• [Problem description]: Retype each entry verbatim. Do not include the images.

• [Input data]:
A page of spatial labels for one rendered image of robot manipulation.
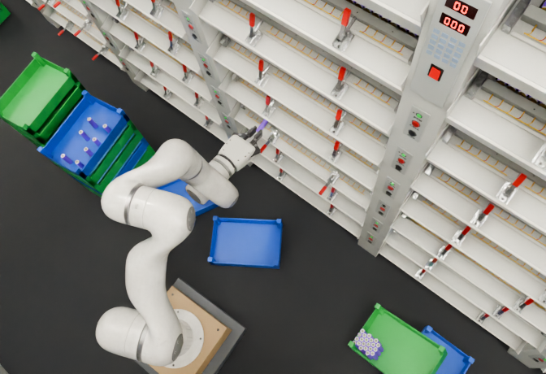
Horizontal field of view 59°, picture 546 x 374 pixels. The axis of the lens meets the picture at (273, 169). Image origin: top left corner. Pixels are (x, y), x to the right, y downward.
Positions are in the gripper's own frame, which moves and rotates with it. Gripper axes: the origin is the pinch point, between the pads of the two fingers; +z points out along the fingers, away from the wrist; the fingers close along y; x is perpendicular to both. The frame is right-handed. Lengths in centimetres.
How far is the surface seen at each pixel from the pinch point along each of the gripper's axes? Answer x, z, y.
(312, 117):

• [Completed task]:
A page of spatial labels for one rendered image of robot manipulation.
Horizontal field of view 59°, picture 546 x 374 pixels. The axis of the lens meets the picture at (273, 169). Image origin: top left corner. Pixels are (x, y), x to the right, y downward.
Positions are in the gripper's own frame, which moves and rotates with it. Gripper axes: the origin is the pinch point, between the pads of the two fingers; +z points out along the fingers, away from the wrist; the fingers close along y; x is perpendicular to both. The frame is right-handed. Lengths in centimetres.
How far is the surface seen at each pixel from the pinch point along each of the gripper's axes? Answer x, z, y.
(312, 117):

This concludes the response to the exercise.